WORK INSTRUCTION: Of all the entries below, retype only the lines from the one with "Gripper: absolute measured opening" through the one with "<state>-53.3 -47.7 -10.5", exactly as they appear.

PROVIDED MATERIAL:
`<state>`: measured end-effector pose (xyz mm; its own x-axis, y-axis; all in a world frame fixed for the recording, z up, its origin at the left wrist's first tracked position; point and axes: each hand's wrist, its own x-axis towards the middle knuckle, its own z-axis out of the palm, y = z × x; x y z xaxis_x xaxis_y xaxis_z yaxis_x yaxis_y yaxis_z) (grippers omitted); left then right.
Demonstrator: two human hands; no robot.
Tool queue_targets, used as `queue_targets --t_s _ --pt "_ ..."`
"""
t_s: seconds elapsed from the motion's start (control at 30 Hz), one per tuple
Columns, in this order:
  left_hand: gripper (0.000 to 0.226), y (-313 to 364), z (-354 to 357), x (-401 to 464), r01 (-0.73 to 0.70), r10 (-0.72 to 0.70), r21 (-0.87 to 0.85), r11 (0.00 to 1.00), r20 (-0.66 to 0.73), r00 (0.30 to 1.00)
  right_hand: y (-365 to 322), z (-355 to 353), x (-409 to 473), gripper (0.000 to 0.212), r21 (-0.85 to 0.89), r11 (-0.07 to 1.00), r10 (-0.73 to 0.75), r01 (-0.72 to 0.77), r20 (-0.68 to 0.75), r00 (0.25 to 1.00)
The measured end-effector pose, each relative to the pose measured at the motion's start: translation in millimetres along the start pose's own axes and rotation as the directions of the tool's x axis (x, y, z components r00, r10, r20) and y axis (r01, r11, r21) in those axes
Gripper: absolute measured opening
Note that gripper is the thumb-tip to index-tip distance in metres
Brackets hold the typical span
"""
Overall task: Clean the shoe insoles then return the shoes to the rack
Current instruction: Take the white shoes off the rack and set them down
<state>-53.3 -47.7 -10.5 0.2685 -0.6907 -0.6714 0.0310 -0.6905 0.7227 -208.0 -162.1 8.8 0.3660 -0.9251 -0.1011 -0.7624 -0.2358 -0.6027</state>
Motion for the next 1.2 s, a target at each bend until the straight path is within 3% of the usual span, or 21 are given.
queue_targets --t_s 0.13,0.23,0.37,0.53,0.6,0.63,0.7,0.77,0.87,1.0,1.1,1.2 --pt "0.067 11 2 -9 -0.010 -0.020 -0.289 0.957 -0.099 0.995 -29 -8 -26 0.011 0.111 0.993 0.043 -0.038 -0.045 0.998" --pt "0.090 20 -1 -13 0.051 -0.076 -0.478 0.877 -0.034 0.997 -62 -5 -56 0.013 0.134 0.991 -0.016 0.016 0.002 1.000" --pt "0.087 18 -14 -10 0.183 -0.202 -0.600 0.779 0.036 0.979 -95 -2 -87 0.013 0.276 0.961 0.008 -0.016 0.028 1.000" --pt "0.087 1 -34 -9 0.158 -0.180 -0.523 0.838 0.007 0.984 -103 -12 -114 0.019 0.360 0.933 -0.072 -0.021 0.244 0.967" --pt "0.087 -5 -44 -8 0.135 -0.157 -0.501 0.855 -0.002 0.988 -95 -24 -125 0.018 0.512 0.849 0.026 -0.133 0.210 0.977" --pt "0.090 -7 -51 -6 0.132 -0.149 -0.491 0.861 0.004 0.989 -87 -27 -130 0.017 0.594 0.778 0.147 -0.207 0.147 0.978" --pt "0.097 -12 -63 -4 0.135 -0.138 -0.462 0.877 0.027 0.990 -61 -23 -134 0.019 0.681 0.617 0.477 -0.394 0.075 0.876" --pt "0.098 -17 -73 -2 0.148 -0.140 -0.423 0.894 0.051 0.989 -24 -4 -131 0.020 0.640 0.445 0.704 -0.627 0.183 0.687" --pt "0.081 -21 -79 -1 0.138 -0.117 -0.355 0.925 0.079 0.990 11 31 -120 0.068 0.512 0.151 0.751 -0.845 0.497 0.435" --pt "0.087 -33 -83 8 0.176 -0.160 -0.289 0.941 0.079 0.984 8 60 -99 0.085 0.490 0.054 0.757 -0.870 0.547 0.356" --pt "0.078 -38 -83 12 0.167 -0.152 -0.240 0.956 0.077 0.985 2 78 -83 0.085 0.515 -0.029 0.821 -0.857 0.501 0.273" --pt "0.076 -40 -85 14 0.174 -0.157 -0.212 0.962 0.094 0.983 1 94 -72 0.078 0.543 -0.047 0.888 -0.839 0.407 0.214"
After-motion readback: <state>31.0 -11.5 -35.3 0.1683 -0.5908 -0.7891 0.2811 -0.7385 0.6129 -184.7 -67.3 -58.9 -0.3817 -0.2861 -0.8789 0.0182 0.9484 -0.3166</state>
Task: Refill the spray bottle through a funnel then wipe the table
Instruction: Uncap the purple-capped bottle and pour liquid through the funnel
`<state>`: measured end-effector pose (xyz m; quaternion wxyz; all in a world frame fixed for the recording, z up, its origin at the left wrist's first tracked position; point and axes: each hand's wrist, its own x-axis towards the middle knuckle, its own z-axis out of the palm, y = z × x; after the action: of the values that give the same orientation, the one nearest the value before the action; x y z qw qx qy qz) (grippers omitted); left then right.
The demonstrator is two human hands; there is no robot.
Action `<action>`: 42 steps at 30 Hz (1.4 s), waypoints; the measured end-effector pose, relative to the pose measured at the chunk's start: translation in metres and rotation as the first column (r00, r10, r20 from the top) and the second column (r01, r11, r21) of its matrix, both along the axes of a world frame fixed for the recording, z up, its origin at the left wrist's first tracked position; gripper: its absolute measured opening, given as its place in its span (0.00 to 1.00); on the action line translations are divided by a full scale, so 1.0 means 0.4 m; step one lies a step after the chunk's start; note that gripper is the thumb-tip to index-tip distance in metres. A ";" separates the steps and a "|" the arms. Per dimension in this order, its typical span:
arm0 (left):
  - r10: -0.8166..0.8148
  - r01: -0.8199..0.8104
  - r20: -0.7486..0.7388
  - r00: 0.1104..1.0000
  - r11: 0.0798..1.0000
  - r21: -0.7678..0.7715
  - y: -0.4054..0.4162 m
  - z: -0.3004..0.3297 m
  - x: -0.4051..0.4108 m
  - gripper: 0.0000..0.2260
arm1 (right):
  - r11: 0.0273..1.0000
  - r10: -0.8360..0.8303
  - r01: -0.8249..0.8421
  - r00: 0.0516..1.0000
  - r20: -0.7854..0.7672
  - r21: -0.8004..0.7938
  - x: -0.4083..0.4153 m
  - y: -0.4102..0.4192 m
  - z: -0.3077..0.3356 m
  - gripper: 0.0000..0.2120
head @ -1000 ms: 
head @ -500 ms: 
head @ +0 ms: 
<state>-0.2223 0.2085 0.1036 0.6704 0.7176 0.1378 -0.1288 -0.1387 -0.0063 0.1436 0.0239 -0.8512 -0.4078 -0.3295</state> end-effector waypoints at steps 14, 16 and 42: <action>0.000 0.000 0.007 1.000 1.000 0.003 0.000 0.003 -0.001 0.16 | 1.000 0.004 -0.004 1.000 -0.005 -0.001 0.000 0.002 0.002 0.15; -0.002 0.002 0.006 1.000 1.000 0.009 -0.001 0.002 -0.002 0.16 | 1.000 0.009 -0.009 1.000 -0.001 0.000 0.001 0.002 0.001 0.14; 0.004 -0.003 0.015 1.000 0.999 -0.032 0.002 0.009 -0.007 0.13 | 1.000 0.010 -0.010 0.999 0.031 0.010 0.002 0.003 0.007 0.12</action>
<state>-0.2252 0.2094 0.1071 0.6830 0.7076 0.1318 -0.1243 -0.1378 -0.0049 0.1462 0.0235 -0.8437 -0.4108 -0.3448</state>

RESPONSE AREA:
Gripper: absolute measured opening
Note that gripper is the thumb-tip to index-tip distance in metres
Brackets hold the typical span
"""
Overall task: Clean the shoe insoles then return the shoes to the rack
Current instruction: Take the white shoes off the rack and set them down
<state>-53.3 -47.7 -10.5 0.2685 -0.6907 -0.6714 0.0310 -0.6905 0.7227 -208.0 -162.1 8.8 0.3660 -0.9251 -0.1011 -0.7624 -0.2358 -0.6027</state>

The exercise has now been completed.